_What you will do:_ Give every line of the records exactly, please, from the first up to and including the one containing "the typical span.".

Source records
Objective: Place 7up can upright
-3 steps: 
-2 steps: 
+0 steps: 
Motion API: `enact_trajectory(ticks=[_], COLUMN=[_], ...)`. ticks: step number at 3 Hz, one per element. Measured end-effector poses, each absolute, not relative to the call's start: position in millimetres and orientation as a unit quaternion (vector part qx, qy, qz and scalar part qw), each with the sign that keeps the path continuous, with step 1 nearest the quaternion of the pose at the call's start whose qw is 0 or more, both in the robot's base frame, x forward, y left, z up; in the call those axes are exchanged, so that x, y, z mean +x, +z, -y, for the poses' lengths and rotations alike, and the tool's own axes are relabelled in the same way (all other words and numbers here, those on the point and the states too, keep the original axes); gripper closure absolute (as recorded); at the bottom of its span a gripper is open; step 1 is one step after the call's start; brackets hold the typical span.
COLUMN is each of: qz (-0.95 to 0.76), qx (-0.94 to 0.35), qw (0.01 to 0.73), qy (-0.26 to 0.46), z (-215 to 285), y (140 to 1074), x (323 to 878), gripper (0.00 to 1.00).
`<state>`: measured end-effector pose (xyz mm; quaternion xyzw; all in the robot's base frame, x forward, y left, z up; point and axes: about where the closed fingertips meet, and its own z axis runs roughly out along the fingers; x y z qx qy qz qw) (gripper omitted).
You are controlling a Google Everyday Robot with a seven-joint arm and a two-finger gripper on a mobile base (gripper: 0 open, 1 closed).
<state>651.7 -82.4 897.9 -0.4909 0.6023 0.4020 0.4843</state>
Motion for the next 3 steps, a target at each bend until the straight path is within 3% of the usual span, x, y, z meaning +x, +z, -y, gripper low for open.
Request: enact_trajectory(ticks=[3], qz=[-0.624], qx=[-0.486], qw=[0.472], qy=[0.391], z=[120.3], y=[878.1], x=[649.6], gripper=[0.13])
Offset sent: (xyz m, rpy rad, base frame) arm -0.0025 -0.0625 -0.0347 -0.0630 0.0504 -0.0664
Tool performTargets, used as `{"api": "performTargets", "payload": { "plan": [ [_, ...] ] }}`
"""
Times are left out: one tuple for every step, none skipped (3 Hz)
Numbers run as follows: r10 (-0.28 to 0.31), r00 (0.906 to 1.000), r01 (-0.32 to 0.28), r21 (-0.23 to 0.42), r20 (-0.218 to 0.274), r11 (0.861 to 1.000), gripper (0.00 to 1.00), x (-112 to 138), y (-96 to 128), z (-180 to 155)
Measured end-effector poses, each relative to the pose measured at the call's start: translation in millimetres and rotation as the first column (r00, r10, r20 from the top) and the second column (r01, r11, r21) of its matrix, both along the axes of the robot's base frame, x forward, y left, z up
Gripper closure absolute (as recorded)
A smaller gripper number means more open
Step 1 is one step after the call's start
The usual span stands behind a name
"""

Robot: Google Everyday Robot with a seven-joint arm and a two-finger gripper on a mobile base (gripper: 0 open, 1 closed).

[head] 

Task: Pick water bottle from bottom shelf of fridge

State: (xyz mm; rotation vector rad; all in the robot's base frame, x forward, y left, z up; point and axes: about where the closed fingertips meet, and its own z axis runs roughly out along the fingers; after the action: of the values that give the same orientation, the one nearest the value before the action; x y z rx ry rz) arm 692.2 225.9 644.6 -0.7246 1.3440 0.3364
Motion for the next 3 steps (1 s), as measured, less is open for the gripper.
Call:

_Task solution:_
Objective: Place 7up can upright
-3 steps: 
-2 steps: 
+0 steps: 
Motion API: `enact_trajectory(ticks=[_], COLUMN=[_], ...)`. ticks: step number at 3 Hz, one per element. Measured end-effector poses, each absolute, not relative to the call's start: position in millimetres and orientation as a unit quaternion (vector part qx, qy, qz and scalar part qw), each with the sign that keeps the path continuous, with step 1 nearest the quaternion of the pose at the call's start whose qw is 0 or more, both in the robot's base frame, x forward, y left, z up; in the call those axes are exchanged, so that x, y, z mean +x, +z, -y, for the poses' lengths and rotations alike, and the tool's own axes are relabelled in the same way (all other words and numbers here, those on the point and the states too, keep the original axes); gripper closure absolute (as recorded); at the bottom of its span a gripper is open; step 1 is one step after the call's start; brackets hold the typical span.

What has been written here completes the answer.